Colombo parla della sua esperienza con il processo "Mani pulite", e dice una cosa che urta un po' col senso comune dei nostri giorni: sostiene che i politici erano colpevoli, ma i cittadini erano colpevoli un po' di più.
Nel mio post affermo che l'intervista a Colombo andrebbe letta da tutti. Sia da quelli che si candidano in liste partitiche, sia (soprattutto) da quelli che si candidano in liste civiche e vanno in giro a dire che i partiti politici sono il peggio del peggio. 
L'invito è a leggerla, l'intervista, non a farla.
Con tutto il rispetto per il forum e per i moderatori, mi sembrava doveroso rispondere alla richiesta di chiarezza di alfaalfa.


----------



## bearded

Mi pare che alfaalfa sia caduto precisamente nell'equivoco al quale ho accennato al #6..  Sono i guai provocati da quell'indebito ''a''.


----------



## ohbice

O che l'hai indotta alla confusione... 
Scherzo, dai ;-)


----------



## bearded




----------



## alfaalfa

Grazie per la spiegazione


ohbice said:


> indott*o*


 Ri-grazie.
Qualcosa ho certamente equivocato, sì. 
Ma "a" risulterebbe debito se nella  frase iniziale considerassimo "invito" come sostantivo?


----------



## lorenzos

alfaalfa said:


> Ma "a" risulterebbe debito se nella frase iniziale considerassimo "invito" come sostantivo?
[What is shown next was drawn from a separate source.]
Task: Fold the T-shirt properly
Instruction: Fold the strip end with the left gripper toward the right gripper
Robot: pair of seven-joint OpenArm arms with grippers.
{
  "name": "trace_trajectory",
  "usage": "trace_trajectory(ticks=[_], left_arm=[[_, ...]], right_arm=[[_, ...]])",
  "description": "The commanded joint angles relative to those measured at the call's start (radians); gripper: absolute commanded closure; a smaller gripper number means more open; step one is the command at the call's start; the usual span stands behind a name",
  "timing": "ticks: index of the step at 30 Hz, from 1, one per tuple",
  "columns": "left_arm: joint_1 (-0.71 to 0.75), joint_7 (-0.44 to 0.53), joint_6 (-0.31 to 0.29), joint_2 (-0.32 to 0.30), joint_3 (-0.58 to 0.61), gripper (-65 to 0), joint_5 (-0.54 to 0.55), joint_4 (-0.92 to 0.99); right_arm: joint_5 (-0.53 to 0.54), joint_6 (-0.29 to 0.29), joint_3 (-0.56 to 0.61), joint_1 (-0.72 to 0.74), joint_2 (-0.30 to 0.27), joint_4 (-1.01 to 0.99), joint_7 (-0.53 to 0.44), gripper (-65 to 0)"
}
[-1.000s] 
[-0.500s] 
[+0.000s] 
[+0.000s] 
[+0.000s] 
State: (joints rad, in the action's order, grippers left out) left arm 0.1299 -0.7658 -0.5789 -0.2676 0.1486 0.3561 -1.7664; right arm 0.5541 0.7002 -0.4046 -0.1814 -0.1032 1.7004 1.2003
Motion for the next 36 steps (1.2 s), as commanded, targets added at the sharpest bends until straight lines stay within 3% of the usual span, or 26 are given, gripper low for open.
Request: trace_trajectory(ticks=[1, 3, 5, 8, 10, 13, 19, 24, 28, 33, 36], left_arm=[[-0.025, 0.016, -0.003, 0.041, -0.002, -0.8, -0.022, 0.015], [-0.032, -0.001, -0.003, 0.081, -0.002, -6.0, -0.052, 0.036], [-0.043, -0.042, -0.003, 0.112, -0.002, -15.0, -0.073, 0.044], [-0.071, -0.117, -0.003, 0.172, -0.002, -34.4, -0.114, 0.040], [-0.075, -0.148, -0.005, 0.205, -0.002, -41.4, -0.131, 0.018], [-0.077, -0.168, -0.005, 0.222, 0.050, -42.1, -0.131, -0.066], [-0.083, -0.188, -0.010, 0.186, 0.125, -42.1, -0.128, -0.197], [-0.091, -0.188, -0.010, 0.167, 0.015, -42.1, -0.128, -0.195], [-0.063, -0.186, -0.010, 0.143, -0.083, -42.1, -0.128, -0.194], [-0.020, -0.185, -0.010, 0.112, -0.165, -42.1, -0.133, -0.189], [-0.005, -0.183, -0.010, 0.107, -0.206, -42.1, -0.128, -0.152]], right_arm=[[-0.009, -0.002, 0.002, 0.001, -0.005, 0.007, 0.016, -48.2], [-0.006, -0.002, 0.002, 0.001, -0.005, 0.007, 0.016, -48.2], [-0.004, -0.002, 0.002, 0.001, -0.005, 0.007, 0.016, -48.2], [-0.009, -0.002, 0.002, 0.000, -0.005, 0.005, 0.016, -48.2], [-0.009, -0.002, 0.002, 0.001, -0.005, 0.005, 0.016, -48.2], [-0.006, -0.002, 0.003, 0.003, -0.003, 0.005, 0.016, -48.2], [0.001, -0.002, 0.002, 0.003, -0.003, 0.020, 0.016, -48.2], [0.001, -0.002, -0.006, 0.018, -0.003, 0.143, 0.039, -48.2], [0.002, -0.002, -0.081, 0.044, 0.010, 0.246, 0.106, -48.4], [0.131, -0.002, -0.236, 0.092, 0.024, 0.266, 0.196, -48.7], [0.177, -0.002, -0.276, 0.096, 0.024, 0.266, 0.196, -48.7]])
Sì, ma allora sarebbe: "_[Questo è un] "*Invito *a leggere l'intervista [rivolto] sia *a *quelli che..."_
oppure: "*Invito *a leggere l'intervista sia *per *quelli che... "


----------



## bearded

lorenzos said:


> _ [rivolto] sia *a *quelli che..."_
> oppure: "*Invito * *per *quelli che... "


----------



## ohbice

Grazie a tutti


----------